I sleep, barely, on my living room couch, with all the lights on. As soon as the sun comes up, I call the chief. He starts work at the crack of dawn.

”Someone broke into my house last night. I think it was Vinnie Patcher. Trashed everything in sight. He wants to hurt me. He stuck a knife through one of my sweaters and pinned it to the door. You don’t have to be a psychologist to see the symbolism. Can you assign somebody to keep a watch on my house?”

“What a coincidence. I was just about to send an officer to your house to bring you into the station. Vinnie Patcher claims you kidnapped his daughter and ran him over with your car.”

“I did not kidnap his daughter. She was trying to get away from him and he was restraining her. She got in my car voluntarily. She’s over eighteen. She has the right to go where she wants to.”

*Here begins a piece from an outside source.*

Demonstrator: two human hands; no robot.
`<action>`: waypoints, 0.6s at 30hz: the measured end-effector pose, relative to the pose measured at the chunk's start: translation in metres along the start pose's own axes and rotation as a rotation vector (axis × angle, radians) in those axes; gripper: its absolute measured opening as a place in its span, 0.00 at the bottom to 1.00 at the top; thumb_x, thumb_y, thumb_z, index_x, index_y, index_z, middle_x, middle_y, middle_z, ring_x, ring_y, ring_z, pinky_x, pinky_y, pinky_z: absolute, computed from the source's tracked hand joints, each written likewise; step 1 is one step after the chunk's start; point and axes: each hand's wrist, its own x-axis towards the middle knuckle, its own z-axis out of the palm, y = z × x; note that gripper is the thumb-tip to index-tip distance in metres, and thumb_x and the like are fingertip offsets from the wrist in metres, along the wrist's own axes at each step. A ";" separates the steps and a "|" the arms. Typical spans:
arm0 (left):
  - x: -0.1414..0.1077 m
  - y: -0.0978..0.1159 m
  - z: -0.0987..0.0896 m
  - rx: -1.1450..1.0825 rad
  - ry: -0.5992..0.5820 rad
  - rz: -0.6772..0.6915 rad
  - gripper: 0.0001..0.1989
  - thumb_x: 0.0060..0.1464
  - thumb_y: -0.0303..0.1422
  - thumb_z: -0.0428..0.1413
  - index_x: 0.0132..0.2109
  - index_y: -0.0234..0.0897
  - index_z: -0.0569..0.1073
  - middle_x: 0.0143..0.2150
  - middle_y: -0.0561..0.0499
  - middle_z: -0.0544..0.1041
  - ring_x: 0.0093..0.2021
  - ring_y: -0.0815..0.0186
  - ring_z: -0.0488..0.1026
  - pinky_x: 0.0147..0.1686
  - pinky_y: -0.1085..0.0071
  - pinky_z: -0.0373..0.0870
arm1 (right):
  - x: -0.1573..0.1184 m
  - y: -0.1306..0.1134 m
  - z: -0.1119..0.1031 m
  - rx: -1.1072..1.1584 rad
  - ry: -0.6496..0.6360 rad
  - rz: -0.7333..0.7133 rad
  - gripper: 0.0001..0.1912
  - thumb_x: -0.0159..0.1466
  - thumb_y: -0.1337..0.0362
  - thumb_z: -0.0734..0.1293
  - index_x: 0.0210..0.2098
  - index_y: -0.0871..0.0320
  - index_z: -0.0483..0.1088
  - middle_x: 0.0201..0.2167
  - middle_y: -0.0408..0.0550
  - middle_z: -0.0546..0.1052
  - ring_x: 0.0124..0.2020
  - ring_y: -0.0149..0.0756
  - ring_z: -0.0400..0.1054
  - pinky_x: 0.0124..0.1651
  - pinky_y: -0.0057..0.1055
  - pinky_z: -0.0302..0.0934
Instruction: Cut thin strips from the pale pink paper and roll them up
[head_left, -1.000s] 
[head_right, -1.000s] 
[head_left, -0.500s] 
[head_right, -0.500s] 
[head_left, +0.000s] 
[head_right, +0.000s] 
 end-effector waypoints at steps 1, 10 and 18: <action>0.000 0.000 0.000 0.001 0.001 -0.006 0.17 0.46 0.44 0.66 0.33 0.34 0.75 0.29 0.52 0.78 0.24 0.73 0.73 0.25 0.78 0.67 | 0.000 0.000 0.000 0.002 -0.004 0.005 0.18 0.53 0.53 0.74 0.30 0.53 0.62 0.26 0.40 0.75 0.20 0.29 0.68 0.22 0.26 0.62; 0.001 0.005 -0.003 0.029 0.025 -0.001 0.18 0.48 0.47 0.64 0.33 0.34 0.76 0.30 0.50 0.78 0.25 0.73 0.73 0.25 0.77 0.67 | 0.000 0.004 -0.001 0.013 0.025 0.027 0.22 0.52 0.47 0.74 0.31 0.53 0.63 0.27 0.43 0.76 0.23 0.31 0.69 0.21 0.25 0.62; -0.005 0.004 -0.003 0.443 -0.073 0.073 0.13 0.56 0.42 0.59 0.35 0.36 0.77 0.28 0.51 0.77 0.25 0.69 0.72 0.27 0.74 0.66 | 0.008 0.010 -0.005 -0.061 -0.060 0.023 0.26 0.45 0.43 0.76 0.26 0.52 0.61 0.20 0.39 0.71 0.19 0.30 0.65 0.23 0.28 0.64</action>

“You don’t have the right to run people over with your car. That’s assault with a deadly weapon.”

“I did not run him over. He deliberately stepped in front of my car, trying to stop us.”

“That’s not what he says.”

“He’s a liar. You told me so yourself. Anyhow, I have a witness. His daughter can tell you what happened.”

“Where is she?”

“I don’t know.”

“Patcher thinks you do. He thinks you put her up in a hotel.”

“I haven’t got the money to do that. I’ve been on administrative leave for six weeks with no pay, waiting for you to finish my IA. Remember?”

“Actually, your status has changed. As of today, your contract is terminated. You don’t work here anymore.”